What lines below hold the string "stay"? Copy them all.

————————

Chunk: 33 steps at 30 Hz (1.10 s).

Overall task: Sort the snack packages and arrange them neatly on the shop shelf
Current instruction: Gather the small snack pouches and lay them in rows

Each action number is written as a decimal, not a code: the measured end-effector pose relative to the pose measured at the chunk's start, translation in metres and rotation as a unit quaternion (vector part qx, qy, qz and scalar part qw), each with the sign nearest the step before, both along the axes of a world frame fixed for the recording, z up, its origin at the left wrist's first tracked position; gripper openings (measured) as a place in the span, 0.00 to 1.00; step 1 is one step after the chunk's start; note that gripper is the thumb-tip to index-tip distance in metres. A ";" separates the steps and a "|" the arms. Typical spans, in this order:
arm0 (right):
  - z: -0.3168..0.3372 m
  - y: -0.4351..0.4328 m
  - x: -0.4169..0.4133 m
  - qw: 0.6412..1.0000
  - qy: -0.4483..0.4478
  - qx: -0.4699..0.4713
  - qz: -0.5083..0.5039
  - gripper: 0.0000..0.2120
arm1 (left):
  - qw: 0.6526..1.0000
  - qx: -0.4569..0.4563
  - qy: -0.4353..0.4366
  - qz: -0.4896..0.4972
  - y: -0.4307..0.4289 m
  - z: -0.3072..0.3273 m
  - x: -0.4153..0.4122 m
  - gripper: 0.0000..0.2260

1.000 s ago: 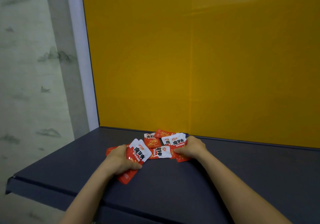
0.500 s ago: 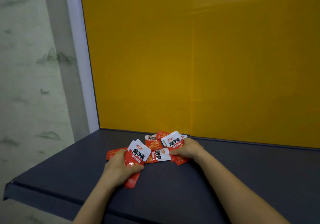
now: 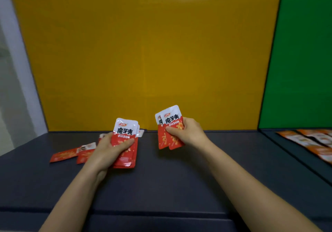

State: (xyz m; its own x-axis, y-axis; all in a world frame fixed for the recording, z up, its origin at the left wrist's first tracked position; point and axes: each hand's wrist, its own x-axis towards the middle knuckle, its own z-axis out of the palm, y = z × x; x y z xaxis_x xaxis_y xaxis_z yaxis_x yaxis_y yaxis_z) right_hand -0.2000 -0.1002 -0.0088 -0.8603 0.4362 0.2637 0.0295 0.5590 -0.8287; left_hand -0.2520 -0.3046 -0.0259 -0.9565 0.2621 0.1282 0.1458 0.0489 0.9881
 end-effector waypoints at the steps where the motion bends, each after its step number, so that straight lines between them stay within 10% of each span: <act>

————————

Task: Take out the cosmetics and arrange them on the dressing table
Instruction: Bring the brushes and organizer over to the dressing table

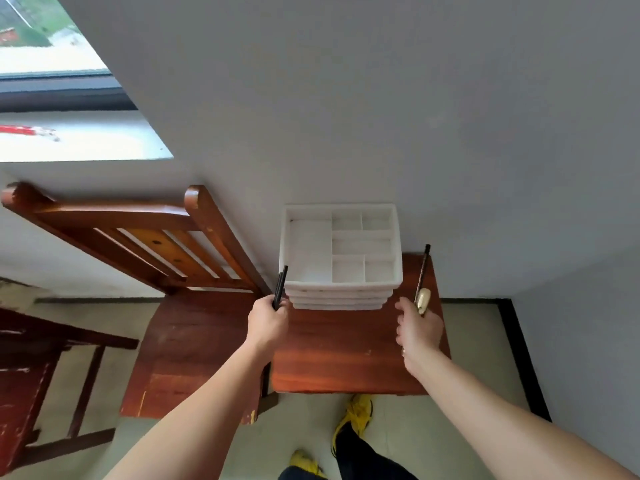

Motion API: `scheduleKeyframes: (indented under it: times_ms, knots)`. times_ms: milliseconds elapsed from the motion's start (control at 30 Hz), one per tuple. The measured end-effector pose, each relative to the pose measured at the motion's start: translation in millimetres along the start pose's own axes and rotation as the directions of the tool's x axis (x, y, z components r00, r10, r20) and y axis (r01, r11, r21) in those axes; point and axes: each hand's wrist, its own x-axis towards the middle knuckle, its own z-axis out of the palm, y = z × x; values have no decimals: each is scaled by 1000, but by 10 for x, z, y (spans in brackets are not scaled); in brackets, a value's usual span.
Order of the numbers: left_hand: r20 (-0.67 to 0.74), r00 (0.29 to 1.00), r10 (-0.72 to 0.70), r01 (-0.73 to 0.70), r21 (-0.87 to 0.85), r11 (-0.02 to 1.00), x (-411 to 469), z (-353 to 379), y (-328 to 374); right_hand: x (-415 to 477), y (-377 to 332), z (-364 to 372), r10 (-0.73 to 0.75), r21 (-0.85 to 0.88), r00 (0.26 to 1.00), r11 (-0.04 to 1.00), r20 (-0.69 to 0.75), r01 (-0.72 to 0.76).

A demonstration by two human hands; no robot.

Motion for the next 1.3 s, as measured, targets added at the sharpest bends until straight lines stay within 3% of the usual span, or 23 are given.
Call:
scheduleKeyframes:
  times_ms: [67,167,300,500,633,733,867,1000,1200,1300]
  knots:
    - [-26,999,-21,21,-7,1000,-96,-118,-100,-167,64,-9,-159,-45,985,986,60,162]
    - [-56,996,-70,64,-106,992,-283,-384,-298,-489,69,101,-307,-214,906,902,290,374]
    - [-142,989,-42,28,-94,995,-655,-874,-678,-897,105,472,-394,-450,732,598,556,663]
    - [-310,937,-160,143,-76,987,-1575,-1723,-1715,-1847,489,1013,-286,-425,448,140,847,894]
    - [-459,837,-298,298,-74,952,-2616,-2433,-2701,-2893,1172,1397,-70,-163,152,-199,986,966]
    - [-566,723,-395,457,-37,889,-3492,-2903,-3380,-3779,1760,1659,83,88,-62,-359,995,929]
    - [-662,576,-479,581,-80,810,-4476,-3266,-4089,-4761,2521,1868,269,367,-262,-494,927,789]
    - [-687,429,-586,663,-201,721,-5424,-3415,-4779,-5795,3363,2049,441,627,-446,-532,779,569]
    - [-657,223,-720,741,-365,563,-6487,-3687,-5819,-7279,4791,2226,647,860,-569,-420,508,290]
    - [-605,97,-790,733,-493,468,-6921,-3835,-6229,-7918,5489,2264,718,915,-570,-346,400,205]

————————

-- Answer space --
 end-effector waypoints at the steps where the motion bends, each after its step number, so that straight lines between them stay within 10% of each span: <act>
Motion for the next 1.3 s, as measured, targets added at the sharpest bends until straight lines stay within 3% of the usual span, or 23 are given.

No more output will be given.